Jeux Olympiques et tourisme : le duo gagnant ?
Environ 4 milliards de téléspectateurs, 15 millions de spectateurs, 15 000 athlètes, 20 000 journalistes accrédités, 50 000 bénévoles… voici quelques chiffres estimés pour les Jeux Olympiques et Paralympiques (JOP) de Paris 2024. Mais au juste, comment Paris va-t-il s’organiser ?
De la clôture des Jeux Olympiques de Tokyo 2021 (du 23 juillet au 8 août 2021) jusqu’au mois d’octobre 2024 se déroulera « l’Olympiade culturelle de Paris », toute une série de manifestations partout en France pour valoriser le patrimoine et la culture française dans le cadre des Jeux de Paris 2024 (du 26 juillet au 11 août 2024). La période pré-Jeux Olympiques est la plus propice pour augmenter l’attractivité touristique de la France. C’est non seulement l’opportunité de promouvoir l’évènement sportif mais aussi les différents lieux qui accueilleront touristes et athlètes.
Des territoires comme la Seine-Saint-Denis vont voir leur paysage urbain se métamorphoser, avec notamment la création du Village olympique à Saint-Denis. Pensé pour la « ville 2050 », celui-ci se veut eco-friendly et réutilisable pour répondre aux besoins en logements du département.
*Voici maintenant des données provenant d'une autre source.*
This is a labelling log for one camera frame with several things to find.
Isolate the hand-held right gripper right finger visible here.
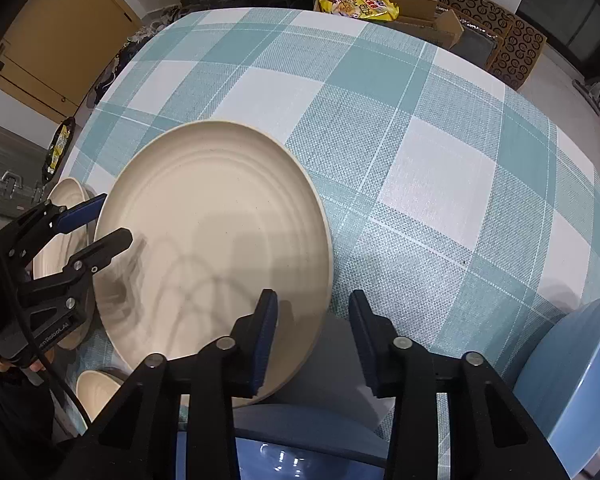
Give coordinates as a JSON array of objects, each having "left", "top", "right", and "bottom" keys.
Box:
[{"left": 348, "top": 290, "right": 571, "bottom": 480}]

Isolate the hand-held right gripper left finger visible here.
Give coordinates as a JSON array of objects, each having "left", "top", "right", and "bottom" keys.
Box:
[{"left": 55, "top": 289, "right": 279, "bottom": 480}]

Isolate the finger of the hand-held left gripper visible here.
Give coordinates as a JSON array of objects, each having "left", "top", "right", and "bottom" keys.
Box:
[
  {"left": 0, "top": 193, "right": 109, "bottom": 262},
  {"left": 22, "top": 227, "right": 134, "bottom": 311}
]

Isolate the small beige plate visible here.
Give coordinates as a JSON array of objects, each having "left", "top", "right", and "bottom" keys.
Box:
[{"left": 32, "top": 178, "right": 99, "bottom": 352}]

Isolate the dark blue bowl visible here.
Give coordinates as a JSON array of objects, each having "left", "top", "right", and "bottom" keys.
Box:
[{"left": 175, "top": 400, "right": 392, "bottom": 480}]

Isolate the beige bowl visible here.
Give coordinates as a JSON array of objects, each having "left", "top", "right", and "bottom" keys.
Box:
[{"left": 75, "top": 370, "right": 131, "bottom": 427}]

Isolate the large beige plate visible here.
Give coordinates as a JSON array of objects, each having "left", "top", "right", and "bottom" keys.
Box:
[{"left": 92, "top": 121, "right": 333, "bottom": 408}]

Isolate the light blue bowl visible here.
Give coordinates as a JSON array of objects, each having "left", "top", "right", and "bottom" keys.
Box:
[{"left": 512, "top": 294, "right": 600, "bottom": 479}]

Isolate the person's left hand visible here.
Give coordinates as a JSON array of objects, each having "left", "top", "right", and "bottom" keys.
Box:
[{"left": 0, "top": 357, "right": 48, "bottom": 376}]

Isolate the black and yellow packet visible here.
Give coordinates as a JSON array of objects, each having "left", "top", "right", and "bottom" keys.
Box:
[{"left": 41, "top": 117, "right": 76, "bottom": 184}]

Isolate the silver suitcase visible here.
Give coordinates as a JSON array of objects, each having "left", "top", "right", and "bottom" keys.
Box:
[{"left": 0, "top": 122, "right": 49, "bottom": 222}]

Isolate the pile of dark shoes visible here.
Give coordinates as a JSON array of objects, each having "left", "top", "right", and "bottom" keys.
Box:
[{"left": 86, "top": 5, "right": 181, "bottom": 107}]

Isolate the yellow wooden door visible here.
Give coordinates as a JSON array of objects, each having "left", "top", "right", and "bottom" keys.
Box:
[{"left": 0, "top": 0, "right": 144, "bottom": 124}]

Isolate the open brown cardboard box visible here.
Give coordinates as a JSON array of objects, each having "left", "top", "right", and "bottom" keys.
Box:
[{"left": 314, "top": 0, "right": 464, "bottom": 52}]

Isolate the yellow snack packet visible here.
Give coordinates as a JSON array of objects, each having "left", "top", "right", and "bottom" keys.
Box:
[{"left": 320, "top": 0, "right": 400, "bottom": 23}]

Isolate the black framed glass door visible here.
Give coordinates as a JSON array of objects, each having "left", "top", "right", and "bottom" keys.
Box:
[{"left": 515, "top": 0, "right": 600, "bottom": 79}]

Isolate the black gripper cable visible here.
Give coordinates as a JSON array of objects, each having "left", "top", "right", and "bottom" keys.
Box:
[{"left": 0, "top": 160, "right": 93, "bottom": 428}]
L’accueil des JO à Paris représente un formidable coup d’accélérateur à la rénovation urbaine avec notamment l’amélioration des axes routiers et autoroutiers, le nouveau métro Grand Paris Express (extension de deux lignes existantes et création de quatre autres). Un vrai plus en termes de mobilité et d’accessibilité.
« Le sport permet de faire la promotion de Paris vue du ciel »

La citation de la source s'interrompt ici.